For those who would like a primer or refresher in Python, we recommend taking the online workshop “Introduction to Python” (26-29 August) and/or the online blended learning course “Introduction to Computational Social Science with Python” (30 August-06 September).

Software and Hardware Requirements

You should bring your own laptop.
You should have Python (≥ 3.12), miniconda, and Jupyter Notebook installed (see this link)
Required Python libraries
text processing: nltk, scikit-learn, gensim, tokenizers, datasets, transformers, openai, sentence-transformers, BERTopic, setfit
others: numpy, scipy, pandas
The instructors will distribute concrete instructions for the Python setup and a comprehensive list of required libraries before the course and assist with any remaining setup problems on the first day of the course.

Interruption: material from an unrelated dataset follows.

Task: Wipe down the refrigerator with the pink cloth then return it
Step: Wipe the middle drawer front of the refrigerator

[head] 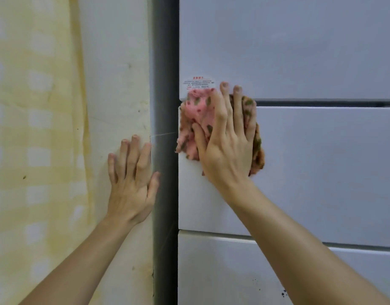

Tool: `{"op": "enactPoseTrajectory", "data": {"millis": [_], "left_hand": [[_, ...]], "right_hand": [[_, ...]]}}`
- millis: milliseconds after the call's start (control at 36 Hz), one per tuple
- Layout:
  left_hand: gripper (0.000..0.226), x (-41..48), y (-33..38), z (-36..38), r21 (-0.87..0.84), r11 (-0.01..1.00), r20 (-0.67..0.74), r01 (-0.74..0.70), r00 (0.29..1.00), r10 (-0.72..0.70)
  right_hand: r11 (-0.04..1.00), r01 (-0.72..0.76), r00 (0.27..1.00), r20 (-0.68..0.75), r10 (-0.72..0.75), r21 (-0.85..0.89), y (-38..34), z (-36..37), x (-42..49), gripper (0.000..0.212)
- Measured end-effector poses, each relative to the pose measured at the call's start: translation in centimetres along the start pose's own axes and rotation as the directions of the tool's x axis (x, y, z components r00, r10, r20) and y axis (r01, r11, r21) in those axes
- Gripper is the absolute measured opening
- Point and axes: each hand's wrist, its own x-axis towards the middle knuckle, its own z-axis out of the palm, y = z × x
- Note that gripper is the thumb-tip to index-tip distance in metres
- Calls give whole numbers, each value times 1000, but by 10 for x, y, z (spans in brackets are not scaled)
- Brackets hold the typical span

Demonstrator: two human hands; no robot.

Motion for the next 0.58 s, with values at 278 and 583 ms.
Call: {"op": "enactPoseTrajectory", "data": {"millis": [278,583], "left_hand": [[67,1,-5,-3,20,999,73,43,996,-44],[65,-2,-4,-1,-22,997,55,70,996,-68]], "right_hand": [[907,418,865,284,-414,49,-1,-19,-109,56],[966,255,961,106,-257,35,3,-6,-40,48]]}}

Parts of the exercises focusing on LLM prompting techniques will require participants to (i) sign up for an account with a commercial provider (OpenAI) and (ii) add credit to their account. However, the instructors will ensure that the costs for using commercial providers' models will remain below U.S. $ 10. Moreover, the instructors will present open-source alternatives participants will be able to use free of charge through Google Colab or locally on their computers and laptops. The relevant information and setup instructions will be shared with registered participants 4 weeks in advance of the course to allow the instructors to adapt to the currently rapid evolution of available open-source models and software solutions.